Minor league affiliations
- Class: Independent (1907)
- League: Blue Mountain League (1907)

Major league affiliations
- Team: None

Minor league titles
- League titles (0): None

Team data
- Name: Pen Argyl (1907)
- Ballpark: "Pen Argyl Baseball Stadium" (1907)

= Pen Argyl (baseball) =

The Pen Argyl team was a minor league baseball team based in Pen Argyl, Pennsylvania in 1907. Pen Argyl played as members of the Independent level Blue Mountain League. The 1907 team was without a known moniker and was the only minor league team known to be hosted in Pen Argyl.

==History==
The Pen Argyl team was formed and began play in the 1907 Blue Mountain League. The league was an Independent four team league. The other charter teams were the teams from Bangor, Pennsylvania, Nazareth, Pennsylvania and Stroudsburg, Pennsylvania. The final 1907 Blue Mountain League team records and standings are unknown.

The State Belt and Hay lines provided free transportation for the league teams to travel to away games.

Pen Argyl's record and statistics are unknown. A printed postcard of the 1907 Nazareth team identifies them as the "pennant winners" of the Blue Mountain League.

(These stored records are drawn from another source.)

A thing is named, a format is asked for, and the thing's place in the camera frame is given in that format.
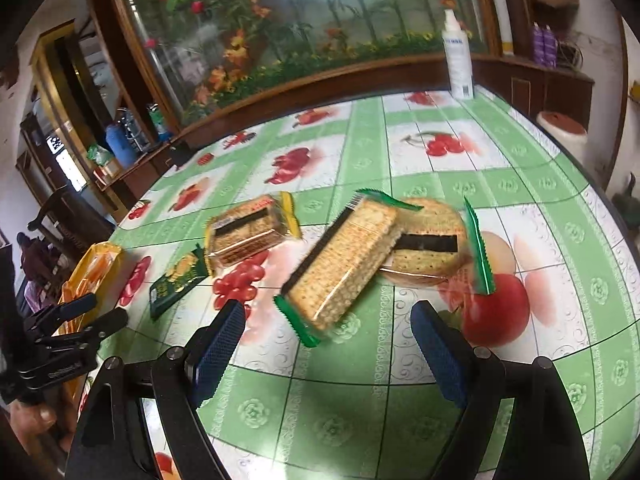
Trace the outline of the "left human hand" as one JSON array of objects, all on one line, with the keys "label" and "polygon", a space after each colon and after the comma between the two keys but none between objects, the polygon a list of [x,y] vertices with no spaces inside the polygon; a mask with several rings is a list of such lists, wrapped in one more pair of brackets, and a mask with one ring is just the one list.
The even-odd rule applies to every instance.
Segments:
[{"label": "left human hand", "polygon": [[19,400],[9,405],[10,426],[28,455],[35,457],[42,452],[40,434],[45,434],[55,424],[63,429],[58,446],[70,452],[76,425],[76,411],[67,401],[60,408],[52,408],[47,403],[30,405]]}]

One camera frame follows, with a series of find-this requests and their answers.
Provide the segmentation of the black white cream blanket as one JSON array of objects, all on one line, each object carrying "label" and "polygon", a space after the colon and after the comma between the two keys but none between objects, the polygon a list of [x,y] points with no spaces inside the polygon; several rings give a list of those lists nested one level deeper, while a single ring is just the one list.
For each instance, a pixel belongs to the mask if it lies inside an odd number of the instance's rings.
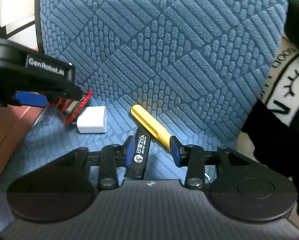
[{"label": "black white cream blanket", "polygon": [[237,149],[280,174],[299,178],[299,0],[288,0],[280,47]]}]

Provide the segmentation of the black lighter with print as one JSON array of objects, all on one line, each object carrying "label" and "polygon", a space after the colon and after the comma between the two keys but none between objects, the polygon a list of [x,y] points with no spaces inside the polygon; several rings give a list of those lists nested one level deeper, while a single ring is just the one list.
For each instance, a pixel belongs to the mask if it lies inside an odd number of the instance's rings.
[{"label": "black lighter with print", "polygon": [[134,137],[134,156],[130,165],[126,167],[125,177],[128,179],[143,179],[146,172],[152,136],[147,129],[138,127]]}]

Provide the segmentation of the blue textured sofa cushion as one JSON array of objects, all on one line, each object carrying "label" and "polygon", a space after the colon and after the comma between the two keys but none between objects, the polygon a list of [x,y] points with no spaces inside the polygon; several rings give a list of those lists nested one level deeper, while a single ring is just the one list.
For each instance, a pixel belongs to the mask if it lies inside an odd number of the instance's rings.
[{"label": "blue textured sofa cushion", "polygon": [[234,147],[260,96],[287,0],[39,0],[43,51],[72,63],[75,82],[107,109],[106,133],[80,134],[46,108],[0,176],[0,231],[14,220],[16,178],[80,146],[122,144],[139,104],[184,144]]}]

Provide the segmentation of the pink storage box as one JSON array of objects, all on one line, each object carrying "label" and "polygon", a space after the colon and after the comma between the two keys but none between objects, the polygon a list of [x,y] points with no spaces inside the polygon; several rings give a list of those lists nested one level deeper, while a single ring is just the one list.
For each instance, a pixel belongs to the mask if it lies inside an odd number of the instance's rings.
[{"label": "pink storage box", "polygon": [[30,106],[0,107],[0,176],[12,153],[42,112],[42,108]]}]

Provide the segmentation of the white black folding chair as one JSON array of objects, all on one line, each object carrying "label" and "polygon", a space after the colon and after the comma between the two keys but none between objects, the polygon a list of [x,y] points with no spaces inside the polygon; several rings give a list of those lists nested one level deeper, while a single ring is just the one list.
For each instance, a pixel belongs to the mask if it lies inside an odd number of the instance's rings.
[{"label": "white black folding chair", "polygon": [[43,51],[39,0],[0,0],[0,38]]}]

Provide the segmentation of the small white charger cube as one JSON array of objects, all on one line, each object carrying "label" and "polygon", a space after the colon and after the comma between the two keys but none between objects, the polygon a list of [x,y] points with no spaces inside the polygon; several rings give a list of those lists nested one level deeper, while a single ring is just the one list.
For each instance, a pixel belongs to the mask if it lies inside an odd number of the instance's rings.
[{"label": "small white charger cube", "polygon": [[89,106],[83,108],[71,124],[76,125],[81,134],[102,134],[107,130],[107,120],[105,106]]}]

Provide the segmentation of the yellow handled screwdriver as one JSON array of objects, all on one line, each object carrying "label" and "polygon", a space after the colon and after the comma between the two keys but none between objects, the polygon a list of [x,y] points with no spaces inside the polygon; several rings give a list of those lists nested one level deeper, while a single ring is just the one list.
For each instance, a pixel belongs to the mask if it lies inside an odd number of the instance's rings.
[{"label": "yellow handled screwdriver", "polygon": [[[130,113],[135,119],[153,135],[158,141],[161,142],[170,151],[170,137],[172,136],[168,130],[158,122],[148,111],[141,105],[133,105]],[[192,153],[197,153],[199,157],[203,156],[203,148],[197,145],[186,145],[190,148],[190,157]]]}]

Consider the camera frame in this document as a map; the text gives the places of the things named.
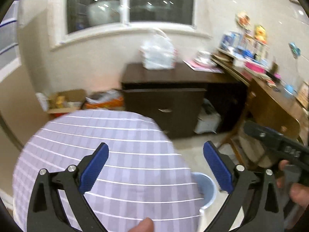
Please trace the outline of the person right hand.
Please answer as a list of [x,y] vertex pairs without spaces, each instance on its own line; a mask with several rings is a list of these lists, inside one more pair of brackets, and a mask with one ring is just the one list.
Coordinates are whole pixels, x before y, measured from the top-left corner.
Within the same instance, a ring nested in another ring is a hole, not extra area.
[[[279,170],[283,171],[286,165],[289,165],[289,161],[282,160],[279,163]],[[284,187],[284,177],[279,177],[277,179],[278,188]],[[301,206],[303,209],[307,209],[309,203],[309,192],[308,186],[301,185],[299,183],[293,183],[290,188],[290,198],[297,205]]]

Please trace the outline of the person left hand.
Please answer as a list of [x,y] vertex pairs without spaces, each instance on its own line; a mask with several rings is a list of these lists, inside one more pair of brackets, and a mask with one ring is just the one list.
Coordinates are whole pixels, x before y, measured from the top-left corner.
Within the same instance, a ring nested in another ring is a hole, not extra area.
[[149,217],[142,220],[137,226],[129,230],[129,232],[154,232],[154,222]]

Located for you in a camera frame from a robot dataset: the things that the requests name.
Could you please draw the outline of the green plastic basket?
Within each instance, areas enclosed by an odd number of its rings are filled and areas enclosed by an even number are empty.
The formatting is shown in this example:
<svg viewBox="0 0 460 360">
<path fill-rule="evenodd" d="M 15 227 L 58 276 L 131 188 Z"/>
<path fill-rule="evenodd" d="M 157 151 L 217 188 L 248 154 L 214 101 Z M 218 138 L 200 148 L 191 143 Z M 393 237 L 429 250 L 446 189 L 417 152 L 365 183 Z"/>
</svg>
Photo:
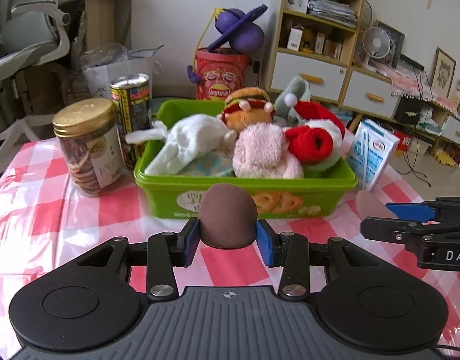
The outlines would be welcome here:
<svg viewBox="0 0 460 360">
<path fill-rule="evenodd" d="M 329 215 L 343 195 L 357 185 L 353 170 L 343 158 L 325 172 L 305 168 L 305 177 L 296 180 L 144 174 L 162 147 L 161 141 L 148 142 L 133 171 L 135 183 L 144 191 L 152 215 L 161 219 L 197 215 L 207 189 L 216 183 L 245 190 L 263 219 Z"/>
</svg>

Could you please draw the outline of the wooden framed picture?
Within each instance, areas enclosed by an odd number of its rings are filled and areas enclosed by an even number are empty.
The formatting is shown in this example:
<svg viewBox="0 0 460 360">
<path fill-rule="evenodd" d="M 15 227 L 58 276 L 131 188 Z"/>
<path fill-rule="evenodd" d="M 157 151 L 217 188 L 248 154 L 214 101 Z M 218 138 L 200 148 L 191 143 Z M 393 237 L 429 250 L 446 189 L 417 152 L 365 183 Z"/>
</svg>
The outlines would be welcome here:
<svg viewBox="0 0 460 360">
<path fill-rule="evenodd" d="M 437 48 L 431 86 L 439 96 L 445 98 L 449 96 L 455 68 L 456 61 L 442 49 Z"/>
</svg>

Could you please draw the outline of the red chips bucket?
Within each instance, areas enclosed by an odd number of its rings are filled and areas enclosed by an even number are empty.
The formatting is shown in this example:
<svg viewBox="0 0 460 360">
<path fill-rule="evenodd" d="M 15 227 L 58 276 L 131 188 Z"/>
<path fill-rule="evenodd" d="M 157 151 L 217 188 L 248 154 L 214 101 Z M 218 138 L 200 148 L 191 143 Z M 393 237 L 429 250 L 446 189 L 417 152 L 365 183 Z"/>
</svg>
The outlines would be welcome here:
<svg viewBox="0 0 460 360">
<path fill-rule="evenodd" d="M 193 72 L 196 74 L 196 100 L 224 101 L 245 81 L 248 56 L 234 49 L 221 47 L 214 52 L 207 48 L 196 51 Z"/>
</svg>

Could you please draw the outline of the yellow black tin can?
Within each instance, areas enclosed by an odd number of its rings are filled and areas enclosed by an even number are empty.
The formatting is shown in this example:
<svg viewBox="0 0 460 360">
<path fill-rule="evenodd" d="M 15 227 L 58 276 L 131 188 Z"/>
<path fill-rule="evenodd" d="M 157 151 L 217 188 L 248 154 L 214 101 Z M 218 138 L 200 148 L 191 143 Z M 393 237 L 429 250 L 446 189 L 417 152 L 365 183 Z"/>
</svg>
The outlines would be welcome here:
<svg viewBox="0 0 460 360">
<path fill-rule="evenodd" d="M 144 73 L 119 77 L 110 82 L 110 95 L 114 104 L 123 160 L 126 167 L 132 170 L 143 154 L 144 144 L 128 143 L 125 136 L 151 128 L 150 77 Z"/>
</svg>

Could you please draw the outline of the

The Blue Mountain League permanently folded after the 1907 season and Pen Argyl, Pennsylvania has not hosted another minor league team.

==The ballpark==
The exact name of the Pen Argyl home ballpark is not directly referenced. A printed photo postcard from 1907 features a photograph of the ballpark, with fans in attendance, labeled as the Pen Argl Baseball Stadium.

==Timeline==

| Year(s) | # Yrs. | Team | Level | League |
|---|---|---|---|---|
| 1907 | 1 | Pen Argyl | Independent | Blue Mountain League |

==Year–by–year records==
The 1907 Pen Argyl record is unknown, as no official Blue Mountain League records or final standings are known.

==Notable alumni==
- No players for the 1907 Pen Argyl team reached the major leagues.